Aanbevelingen voor de fysiotherapeut

Anamnese en lichamelijk onderzoek

Vraag bij de anamnese in ieder geval naar:

  • klachtenduur;
  • soort pijn;
  • ernst pijn in been;
  • dermatomale verdeling van de pijn;
  • toename pijn bij drukverhogende momenten;
  • spierzwakte;
  • subjectief gevoelsverlies (dermatomale verdeling);
  • symptomen passend bij caudalaesie
  • comorbiditeit;
  • risicofactoren ernstige pathologie (maligniteit voorgeschiedenis, recente ingreep aan de wervelkolom, malaise, onverklaard gewichtsverlies, koorts, eerdere tekenbeet en klachten systemische Borrelia burgdorferi infectie).

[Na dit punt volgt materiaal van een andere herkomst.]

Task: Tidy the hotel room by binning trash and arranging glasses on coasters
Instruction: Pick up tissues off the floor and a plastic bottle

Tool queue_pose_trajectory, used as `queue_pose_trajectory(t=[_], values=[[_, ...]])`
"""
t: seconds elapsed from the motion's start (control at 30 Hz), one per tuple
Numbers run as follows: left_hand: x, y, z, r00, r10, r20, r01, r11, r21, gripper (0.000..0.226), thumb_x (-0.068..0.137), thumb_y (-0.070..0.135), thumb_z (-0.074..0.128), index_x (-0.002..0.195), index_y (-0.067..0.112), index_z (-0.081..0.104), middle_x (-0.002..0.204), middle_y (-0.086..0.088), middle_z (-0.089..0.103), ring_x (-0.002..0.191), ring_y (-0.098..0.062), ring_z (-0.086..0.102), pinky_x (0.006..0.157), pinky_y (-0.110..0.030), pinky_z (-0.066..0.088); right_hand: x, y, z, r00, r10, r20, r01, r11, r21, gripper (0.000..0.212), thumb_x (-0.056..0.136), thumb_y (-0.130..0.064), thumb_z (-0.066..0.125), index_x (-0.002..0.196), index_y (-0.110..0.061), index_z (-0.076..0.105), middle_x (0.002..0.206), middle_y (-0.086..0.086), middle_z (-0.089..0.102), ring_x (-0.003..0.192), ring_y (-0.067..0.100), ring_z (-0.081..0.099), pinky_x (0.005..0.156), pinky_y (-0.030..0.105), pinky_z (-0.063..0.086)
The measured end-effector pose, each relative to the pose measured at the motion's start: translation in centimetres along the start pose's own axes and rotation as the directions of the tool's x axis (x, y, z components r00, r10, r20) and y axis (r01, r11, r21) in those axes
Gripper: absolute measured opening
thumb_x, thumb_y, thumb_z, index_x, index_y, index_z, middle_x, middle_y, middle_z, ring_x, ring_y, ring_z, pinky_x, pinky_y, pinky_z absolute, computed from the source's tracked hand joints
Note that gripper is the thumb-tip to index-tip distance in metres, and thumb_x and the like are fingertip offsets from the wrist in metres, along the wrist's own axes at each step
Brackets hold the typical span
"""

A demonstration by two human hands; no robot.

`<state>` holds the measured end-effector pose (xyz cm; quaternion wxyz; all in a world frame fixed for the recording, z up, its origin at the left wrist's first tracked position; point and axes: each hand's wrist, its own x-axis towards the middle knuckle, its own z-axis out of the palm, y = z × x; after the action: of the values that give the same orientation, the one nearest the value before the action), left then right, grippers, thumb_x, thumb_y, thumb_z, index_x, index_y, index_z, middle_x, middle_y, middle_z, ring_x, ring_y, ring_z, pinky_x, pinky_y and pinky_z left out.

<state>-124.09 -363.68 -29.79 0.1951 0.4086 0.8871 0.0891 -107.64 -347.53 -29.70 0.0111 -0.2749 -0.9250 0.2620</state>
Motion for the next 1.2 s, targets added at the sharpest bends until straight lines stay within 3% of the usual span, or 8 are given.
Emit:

Het lichamelijk onderzoek dient in ieder geval te bestaan uit:

Onderzoek bovenste extremiteiten:

  • reflexen.

Onderzoek van de onderste extremiteiten:

  • tonus;
  • kracht;
  • tastzin;
  • reflexen (kniepees, achilles, voetzool);
  • Lasegue & gekruiste Lasegue;
  • Looppatroon;
  • hakken en tenen loop.

Heup onderzoek:

  • flexie;
  • endo- en exorotatie.

Onderzoek van de wervelkolom:

  • stand van de wervelkolom en krommingen: recht, normale lordose, kyfose;
  • vinger-top-vloer afstand > 25cm.

Vaatonderzoek:

  • inspectie voeten;
  • voelen van perifere pulsaties.

Bij vermoeden op caudalaesie:

  • voelen anale sfincterspanning;
  • sensibiliteit rijbroekgebied.

Conservatieve behandeling

Fysiotherapie en oefentherapie

Adviseer patiënten met LRS (gedoseerd) actief te blijven en door te gaan met de dagelijkse activiteiten voor zover de klachten dit toelaten.

Overweeg bij bewegingsangst of bewegingsarmoede te verwijzen naar een fysiotherapeut of oefentherapeut voor een therapie gericht op het stimuleren van lichamelijke activiteit.

Interdisciplinaire revalidatie

Overweeg een interdisciplinair pijnprogramma bij patiënten met LRS die minimaal 3 maanden pijnklachten hebben en geen baat hebben gehad bij de eerstelijns behandelingen.

Bij deze patiënten dienen onderhoudende en beïnvloedbare bio-psychosociale factoren complex, interacterend en duidelijk aanwezig te zijn.

Voor advies over arbeidsreïntegratieprogramma’s wordt verwezen naar de NVAB-richtlijn Lage rugpijn en LRS.

Overweeg gebruik te maken van de PCS (meet pijncatastroferen) en de HADS (meet distress, angst en depressie) voor het opsporen van vaak voorkomende en bijdragende psychologische factoren.

Afkappunt PCS: 20 tot 23 marge, daarboven verstoord.

Afkappunt HADS: 8 tot 10 voor subschaal angst en subschaal depressie.

Fysiotherapie kan als eerstelijnsbehandeling wordt ingezet voor de behandeling van patiënten met (sub)acuut of chronisch bestaand LRS en hiermee verwijzing naar de tweedelijn kan voorkomen.